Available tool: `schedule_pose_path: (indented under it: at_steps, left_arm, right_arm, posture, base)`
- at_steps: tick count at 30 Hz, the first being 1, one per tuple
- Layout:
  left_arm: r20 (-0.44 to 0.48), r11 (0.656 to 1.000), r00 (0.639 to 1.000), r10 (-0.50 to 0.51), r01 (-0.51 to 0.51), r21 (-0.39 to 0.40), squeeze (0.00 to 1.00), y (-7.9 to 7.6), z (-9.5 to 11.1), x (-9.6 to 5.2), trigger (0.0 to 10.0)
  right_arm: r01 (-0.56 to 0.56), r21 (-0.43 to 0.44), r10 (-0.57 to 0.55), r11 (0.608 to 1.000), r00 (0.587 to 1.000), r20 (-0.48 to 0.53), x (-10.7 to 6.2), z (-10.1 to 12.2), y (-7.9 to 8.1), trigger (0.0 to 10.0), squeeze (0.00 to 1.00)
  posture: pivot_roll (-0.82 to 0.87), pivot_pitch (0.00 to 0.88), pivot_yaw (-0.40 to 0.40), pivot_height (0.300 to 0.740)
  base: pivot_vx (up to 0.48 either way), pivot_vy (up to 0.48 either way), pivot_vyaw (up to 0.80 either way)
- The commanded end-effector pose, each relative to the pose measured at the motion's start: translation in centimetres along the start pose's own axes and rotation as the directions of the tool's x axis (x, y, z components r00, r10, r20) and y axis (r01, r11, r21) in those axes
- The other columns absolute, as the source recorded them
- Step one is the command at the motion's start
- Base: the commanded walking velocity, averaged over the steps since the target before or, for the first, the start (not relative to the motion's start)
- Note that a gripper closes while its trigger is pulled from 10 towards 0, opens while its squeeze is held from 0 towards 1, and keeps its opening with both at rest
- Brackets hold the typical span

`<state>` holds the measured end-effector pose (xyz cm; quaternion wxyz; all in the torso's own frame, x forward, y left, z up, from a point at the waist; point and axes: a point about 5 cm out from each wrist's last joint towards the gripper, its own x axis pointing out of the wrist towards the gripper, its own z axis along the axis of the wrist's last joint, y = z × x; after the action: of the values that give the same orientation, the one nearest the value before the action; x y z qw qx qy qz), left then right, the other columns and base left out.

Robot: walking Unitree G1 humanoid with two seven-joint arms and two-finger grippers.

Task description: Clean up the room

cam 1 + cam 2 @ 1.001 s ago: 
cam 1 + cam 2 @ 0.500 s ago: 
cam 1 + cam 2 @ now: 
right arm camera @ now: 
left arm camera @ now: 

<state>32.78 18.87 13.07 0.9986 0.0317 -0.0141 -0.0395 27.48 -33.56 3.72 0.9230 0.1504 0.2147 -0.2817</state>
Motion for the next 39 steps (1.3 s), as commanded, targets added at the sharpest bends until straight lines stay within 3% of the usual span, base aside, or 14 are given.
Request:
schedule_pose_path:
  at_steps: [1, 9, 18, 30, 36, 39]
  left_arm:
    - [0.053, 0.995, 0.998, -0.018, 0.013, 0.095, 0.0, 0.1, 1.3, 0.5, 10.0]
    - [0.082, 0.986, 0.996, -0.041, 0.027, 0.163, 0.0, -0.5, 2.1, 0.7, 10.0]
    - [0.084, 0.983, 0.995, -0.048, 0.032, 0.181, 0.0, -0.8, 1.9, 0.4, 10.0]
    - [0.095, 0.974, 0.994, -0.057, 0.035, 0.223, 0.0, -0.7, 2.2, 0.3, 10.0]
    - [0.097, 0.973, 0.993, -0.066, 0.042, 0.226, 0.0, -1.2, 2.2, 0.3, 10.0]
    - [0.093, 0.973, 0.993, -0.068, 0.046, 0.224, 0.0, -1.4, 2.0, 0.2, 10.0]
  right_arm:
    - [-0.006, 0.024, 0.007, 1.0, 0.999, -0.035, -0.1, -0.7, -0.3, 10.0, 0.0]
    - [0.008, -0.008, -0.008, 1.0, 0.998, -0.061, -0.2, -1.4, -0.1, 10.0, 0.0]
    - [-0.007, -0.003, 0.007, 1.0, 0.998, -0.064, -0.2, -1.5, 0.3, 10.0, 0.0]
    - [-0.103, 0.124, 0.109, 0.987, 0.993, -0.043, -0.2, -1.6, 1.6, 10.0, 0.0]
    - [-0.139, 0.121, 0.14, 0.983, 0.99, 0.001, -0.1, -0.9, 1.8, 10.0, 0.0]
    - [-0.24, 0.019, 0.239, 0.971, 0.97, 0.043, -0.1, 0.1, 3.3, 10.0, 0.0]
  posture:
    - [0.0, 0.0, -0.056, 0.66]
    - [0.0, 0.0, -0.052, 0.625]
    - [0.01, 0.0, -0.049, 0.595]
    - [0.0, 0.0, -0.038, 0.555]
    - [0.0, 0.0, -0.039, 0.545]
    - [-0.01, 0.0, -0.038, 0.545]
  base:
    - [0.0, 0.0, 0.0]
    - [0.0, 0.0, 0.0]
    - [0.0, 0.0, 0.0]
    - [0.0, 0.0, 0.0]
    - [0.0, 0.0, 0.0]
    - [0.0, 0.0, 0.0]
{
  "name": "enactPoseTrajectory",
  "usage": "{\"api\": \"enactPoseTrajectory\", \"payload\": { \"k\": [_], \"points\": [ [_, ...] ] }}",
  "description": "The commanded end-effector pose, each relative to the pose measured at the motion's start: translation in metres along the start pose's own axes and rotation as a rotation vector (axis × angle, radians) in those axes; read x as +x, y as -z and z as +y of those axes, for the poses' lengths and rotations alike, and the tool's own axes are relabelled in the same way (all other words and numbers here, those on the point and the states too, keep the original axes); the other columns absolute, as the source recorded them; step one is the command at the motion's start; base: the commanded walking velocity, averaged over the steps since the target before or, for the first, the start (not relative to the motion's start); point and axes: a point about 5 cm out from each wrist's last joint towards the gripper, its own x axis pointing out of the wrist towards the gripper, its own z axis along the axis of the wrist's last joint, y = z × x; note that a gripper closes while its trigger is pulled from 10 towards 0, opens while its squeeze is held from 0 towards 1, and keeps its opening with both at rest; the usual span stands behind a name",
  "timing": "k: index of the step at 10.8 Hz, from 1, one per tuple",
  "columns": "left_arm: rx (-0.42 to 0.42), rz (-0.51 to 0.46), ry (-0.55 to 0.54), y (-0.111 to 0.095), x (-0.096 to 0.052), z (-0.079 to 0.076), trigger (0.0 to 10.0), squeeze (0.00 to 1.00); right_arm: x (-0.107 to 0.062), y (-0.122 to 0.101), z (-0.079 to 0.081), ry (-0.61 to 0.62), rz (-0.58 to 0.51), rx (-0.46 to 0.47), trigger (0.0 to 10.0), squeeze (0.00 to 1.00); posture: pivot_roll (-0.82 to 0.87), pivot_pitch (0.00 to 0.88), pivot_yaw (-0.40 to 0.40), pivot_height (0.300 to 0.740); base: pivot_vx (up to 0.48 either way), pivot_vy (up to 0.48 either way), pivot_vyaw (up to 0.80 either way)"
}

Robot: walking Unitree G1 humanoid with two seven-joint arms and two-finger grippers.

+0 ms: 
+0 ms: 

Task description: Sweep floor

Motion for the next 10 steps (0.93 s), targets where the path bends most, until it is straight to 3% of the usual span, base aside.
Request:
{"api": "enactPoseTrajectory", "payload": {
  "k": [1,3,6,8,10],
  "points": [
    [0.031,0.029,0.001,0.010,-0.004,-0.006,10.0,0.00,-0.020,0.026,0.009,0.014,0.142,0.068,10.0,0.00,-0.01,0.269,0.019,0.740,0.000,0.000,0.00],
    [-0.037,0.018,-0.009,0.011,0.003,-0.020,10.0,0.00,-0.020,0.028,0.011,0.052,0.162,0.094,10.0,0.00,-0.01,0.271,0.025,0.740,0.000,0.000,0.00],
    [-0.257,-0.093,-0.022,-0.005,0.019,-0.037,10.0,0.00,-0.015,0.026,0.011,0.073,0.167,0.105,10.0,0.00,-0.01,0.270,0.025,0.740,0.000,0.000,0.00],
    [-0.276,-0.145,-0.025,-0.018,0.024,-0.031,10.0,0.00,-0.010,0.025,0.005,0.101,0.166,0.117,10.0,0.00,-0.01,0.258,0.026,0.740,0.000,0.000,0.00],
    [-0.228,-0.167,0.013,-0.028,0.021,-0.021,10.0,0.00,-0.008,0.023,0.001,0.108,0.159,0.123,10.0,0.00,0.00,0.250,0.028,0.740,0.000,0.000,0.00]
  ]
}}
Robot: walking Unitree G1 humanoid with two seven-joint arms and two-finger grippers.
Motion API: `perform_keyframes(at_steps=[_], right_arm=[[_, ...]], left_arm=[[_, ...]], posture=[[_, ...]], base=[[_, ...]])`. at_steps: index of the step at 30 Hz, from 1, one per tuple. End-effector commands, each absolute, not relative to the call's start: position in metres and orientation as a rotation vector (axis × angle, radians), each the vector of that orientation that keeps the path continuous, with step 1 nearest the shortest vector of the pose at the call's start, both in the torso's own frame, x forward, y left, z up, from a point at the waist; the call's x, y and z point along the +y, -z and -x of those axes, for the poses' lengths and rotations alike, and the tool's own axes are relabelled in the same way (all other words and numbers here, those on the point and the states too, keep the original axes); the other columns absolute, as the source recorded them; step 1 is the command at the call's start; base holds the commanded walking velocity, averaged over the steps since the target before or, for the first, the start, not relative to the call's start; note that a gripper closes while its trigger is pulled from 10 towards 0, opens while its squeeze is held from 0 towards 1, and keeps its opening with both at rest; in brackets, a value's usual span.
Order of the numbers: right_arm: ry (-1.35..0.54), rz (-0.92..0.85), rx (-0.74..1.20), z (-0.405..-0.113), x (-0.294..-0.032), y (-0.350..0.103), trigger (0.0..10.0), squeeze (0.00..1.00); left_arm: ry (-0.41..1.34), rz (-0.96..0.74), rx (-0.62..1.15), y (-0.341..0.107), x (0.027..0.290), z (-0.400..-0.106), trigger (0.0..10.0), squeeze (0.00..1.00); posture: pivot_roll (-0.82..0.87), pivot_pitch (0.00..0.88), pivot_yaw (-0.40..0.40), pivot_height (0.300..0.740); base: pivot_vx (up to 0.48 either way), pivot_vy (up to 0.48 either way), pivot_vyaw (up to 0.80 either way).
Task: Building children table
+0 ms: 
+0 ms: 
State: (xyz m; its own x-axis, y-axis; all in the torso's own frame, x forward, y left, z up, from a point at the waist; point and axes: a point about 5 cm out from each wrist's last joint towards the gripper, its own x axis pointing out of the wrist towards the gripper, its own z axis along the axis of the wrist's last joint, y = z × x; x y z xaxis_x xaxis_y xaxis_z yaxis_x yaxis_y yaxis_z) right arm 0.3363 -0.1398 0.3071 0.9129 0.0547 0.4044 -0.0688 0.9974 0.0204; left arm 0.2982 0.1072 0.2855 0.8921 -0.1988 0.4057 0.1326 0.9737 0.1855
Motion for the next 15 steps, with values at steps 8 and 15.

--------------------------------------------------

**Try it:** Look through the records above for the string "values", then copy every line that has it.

**Response area:**
`<state>` holds the measured end-effector pose (xyz cm; quaternion wxyz; all in the torso's own frame, x forward, y left, z up, from a point at the waist; point and axes: a point about 5 cm out from each wrist's last joint towards the gripper, its own x axis pointing out of the wrist towards the gripper, its own z axis along the axis of the wrist's last joint, y = z × x; after the action: of the values that give the same orientation, the one nearest the value before the action; x y z qw qx qy qz), left then right, the other columns and base left out.
Motion for the next 15 steps, with values at steps 8 and 15.

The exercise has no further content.